请问支持字幕输出功能吗？

WhiteMagic2014 / tts-edge-java

java sdk for Edge Read Aloud

https://server.whitemagic2014.com/tts/

MIT License

38 stars 14 forks source link

请问支持字幕输出功能吗？ #3

Closed yzygenuine closed 7 months ago

WhiteMagic2014 commented 7 months ago

这个项目本身不支持。
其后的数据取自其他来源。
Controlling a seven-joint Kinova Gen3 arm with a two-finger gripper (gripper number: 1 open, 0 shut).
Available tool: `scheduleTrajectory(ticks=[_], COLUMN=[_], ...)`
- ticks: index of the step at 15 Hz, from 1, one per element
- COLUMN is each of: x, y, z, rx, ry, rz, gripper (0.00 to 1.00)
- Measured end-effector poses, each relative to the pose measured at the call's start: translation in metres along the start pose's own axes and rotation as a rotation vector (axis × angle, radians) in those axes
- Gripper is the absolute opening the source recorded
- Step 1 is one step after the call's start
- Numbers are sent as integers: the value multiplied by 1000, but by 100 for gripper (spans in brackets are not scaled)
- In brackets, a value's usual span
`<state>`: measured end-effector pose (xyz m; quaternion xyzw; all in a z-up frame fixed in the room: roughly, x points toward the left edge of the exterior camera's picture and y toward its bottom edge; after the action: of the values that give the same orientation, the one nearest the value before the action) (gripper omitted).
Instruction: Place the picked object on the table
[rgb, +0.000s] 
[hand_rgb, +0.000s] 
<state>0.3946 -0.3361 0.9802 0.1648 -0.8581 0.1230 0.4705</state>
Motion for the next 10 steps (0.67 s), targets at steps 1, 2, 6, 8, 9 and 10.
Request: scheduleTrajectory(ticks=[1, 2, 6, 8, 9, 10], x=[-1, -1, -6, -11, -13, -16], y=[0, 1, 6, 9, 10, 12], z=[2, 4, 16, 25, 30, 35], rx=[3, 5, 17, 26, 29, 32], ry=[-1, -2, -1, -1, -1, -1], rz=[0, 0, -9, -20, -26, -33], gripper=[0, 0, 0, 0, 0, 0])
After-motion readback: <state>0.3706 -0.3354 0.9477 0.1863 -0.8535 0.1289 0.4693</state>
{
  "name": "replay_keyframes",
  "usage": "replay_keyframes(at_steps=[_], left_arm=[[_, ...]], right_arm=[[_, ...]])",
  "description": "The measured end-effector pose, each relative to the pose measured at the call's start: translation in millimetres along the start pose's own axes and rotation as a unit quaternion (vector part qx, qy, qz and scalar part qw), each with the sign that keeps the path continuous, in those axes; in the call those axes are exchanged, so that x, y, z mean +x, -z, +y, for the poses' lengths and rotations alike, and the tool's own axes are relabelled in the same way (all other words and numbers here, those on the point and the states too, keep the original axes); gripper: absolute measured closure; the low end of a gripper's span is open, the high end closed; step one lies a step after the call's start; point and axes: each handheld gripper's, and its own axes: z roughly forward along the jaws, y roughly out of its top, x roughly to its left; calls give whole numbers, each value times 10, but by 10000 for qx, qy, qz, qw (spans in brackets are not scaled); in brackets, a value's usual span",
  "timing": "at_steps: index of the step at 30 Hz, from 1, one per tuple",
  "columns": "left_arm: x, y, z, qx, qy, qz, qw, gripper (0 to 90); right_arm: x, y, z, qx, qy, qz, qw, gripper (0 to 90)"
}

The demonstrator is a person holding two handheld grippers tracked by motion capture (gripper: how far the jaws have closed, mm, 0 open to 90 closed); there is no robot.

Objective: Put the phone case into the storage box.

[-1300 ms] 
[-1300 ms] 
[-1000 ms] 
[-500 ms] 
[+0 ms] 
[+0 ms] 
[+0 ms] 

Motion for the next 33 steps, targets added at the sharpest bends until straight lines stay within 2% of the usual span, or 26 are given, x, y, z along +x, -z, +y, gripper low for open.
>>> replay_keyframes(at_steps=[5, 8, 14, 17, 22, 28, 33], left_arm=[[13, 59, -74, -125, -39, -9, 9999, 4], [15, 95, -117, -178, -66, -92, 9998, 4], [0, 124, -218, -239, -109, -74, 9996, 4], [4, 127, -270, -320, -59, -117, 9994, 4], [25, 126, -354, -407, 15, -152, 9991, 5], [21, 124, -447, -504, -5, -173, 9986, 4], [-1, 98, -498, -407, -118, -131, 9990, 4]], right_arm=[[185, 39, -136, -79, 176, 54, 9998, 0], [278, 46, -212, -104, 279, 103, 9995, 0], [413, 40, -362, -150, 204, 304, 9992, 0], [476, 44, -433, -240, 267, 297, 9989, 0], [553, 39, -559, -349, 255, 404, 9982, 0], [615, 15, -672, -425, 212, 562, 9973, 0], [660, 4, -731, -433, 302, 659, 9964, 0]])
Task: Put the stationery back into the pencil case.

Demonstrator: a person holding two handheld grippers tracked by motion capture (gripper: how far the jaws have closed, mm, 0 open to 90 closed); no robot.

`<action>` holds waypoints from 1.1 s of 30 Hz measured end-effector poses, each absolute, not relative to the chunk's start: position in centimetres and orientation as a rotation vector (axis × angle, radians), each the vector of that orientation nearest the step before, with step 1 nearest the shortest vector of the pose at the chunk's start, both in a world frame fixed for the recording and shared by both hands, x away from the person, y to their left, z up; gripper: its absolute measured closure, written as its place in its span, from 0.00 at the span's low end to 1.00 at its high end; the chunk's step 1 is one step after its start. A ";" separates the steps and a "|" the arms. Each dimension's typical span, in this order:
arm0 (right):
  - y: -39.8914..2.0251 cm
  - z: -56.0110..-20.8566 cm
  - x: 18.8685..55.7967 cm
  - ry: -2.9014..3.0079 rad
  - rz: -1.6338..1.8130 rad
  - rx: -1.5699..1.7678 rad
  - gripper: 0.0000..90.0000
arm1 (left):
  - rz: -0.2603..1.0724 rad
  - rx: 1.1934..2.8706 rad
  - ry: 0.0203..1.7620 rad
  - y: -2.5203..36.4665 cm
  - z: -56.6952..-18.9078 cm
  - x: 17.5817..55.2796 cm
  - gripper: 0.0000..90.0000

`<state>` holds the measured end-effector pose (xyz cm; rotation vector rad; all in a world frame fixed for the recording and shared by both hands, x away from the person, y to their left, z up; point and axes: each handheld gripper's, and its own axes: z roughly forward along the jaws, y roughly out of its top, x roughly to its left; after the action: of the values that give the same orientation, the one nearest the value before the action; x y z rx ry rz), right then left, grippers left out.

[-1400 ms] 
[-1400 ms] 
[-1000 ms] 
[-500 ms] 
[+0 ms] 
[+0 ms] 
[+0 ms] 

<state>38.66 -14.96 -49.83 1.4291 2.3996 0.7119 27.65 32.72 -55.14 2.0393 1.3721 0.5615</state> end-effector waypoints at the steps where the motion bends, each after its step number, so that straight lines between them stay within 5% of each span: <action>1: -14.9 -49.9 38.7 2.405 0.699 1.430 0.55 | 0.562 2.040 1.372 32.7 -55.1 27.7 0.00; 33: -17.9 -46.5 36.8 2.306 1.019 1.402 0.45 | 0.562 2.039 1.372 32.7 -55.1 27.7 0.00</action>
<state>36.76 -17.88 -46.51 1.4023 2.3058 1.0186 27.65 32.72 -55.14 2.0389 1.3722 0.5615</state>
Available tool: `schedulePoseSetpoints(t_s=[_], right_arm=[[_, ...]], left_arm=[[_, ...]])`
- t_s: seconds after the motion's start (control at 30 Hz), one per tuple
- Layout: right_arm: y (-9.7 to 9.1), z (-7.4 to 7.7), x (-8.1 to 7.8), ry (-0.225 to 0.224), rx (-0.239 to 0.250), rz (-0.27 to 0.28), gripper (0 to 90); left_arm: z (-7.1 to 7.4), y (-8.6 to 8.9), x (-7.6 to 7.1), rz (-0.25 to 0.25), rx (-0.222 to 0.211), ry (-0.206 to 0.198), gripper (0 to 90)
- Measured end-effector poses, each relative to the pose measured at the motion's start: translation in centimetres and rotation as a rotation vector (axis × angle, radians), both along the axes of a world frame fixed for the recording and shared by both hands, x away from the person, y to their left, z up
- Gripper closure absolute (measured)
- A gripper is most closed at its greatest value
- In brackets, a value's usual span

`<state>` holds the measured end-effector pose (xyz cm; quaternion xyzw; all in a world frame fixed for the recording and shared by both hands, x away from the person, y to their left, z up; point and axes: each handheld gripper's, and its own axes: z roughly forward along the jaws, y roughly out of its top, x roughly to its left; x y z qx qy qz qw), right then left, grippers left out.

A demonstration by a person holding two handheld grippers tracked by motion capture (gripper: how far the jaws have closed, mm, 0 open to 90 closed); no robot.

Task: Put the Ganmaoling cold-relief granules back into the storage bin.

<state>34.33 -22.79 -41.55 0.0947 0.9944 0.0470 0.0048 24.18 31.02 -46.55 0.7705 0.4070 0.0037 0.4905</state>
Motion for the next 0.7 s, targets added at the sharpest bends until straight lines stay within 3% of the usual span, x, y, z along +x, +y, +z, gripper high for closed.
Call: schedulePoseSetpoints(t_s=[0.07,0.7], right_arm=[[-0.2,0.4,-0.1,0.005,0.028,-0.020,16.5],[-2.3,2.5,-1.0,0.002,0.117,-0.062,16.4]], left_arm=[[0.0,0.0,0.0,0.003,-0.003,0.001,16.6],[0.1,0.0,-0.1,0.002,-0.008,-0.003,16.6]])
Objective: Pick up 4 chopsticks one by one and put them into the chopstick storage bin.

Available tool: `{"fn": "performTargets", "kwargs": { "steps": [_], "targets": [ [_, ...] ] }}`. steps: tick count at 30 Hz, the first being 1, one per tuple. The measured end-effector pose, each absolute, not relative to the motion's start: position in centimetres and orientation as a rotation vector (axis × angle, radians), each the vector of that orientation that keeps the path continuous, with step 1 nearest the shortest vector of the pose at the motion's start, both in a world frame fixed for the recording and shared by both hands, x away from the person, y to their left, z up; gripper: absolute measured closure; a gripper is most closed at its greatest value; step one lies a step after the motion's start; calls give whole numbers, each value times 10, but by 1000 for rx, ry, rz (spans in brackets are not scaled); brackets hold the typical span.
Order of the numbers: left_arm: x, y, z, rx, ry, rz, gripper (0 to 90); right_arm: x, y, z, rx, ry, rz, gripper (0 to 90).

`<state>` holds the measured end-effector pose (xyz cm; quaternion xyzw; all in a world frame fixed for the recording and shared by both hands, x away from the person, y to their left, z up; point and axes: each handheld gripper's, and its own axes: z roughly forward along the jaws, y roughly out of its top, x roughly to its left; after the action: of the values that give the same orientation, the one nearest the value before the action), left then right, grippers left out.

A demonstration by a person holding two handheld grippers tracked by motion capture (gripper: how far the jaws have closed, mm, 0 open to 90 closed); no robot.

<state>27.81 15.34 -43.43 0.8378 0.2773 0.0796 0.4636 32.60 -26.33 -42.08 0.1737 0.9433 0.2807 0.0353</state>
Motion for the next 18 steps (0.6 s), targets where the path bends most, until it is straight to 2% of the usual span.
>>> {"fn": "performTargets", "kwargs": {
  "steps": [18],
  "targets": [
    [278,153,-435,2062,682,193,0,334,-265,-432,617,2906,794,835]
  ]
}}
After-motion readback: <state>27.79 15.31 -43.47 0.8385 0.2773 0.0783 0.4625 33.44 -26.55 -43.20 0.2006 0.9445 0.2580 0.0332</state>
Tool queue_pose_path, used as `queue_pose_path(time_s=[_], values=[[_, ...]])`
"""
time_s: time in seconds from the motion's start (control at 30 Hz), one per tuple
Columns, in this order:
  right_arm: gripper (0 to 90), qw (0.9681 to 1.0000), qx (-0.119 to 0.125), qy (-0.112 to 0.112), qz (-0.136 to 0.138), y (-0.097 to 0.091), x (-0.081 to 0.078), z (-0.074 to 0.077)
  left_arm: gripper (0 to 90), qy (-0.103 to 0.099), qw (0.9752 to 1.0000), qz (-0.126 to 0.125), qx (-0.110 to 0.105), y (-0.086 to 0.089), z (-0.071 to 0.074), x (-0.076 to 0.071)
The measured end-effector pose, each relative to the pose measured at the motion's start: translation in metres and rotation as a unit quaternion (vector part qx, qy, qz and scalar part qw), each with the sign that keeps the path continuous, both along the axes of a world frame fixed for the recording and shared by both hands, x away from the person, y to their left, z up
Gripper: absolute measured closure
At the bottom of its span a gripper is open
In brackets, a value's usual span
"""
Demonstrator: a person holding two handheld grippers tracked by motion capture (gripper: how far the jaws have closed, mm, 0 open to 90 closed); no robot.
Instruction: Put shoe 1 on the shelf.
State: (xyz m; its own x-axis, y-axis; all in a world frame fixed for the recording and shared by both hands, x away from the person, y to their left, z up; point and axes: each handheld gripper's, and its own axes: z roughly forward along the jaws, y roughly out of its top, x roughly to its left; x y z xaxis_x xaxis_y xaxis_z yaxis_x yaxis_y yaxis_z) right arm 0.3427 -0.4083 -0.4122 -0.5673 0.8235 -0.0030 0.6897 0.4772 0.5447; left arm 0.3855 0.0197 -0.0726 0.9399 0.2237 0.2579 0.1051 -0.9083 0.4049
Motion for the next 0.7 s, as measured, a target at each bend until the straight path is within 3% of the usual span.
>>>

不过可以结合用openai的createTranscription 根据音频获得字幕文件(srt)

具体调用可以参考我这个项目gpt-magic

yzygenuine commented 7 months ago

gpt-magic

python的edge-tts可以实现字幕的。

`async def main() -> None: """Main function""" communicate = edge_tts.Communicate(TEXT, VOICE) submaker = edge_tts.SubMaker() with open(OUTPUT_FILE, "wb") as file: async for chunk in communicate.stream(): if chunk["type"] == "audio": file.write(chunk["data"]) elif chunk["type"] == "WordBoundary": submaker.create_sub((chunk["offset"], chunk["duration"]), chunk["text"])

with open(WEBVTT_FILE, "w", encoding="utf-8") as file:
    file.write(submaker.generate_subs())

` 按道理应该是一样的，就是对返回的结果做了一次处理

WhiteMagic2014 commented 7 months ago

gpt-magic

python的edge-tts可以实现字幕的。

`async def main() -> None: """Main function""" communicate = edge_tts.Communicate(TEXT, VOICE) submaker = edge_tts.SubMaker() with open(OUTPUT_FILE, "wb") as file: async for chunk in communicate.stream(): if chunk["type"] == "audio": file.write(chunk["data"]) elif chunk["type"] == "WordBoundary": submaker.create_sub((chunk["offset"], chunk["duration"]), chunk["text"])
with open(WEBVTT_FILE, "w", encoding="utf-8") as file:
    file.write(submaker.generate_subs())
` 按道理应该是一样的，就是对返回的结果做了一次处理

好啦，更新1.2.0了，按照python的功能写了一下

lllsondowlll commented 1 month ago

I think this change broke general use cases. Each time I have it transcribe something it adds to the vtt and mp3 instead of overwriting it which means for a real time voice transcription, it is taking the last session, playing it back, then playing the current content I asked it to generate additively. This continues growing.

WhiteMagic2014 commented 1 month ago

I think this change broke general use cases. Each time I have it transcribe something it adds to the vtt and mp3 instead of overwriting it which means for a real time voice transcription, it is taking the last session, playing it back, then playing the current content I asked it to generate additively. This continues growing.

Thank you for pointing out this issue. When the same file name is specified, there was indeed a bug where the audio file would be appended, but the VTT subtitle file would be overwritten. I have fixed this issue in the recently released version 1.2.3.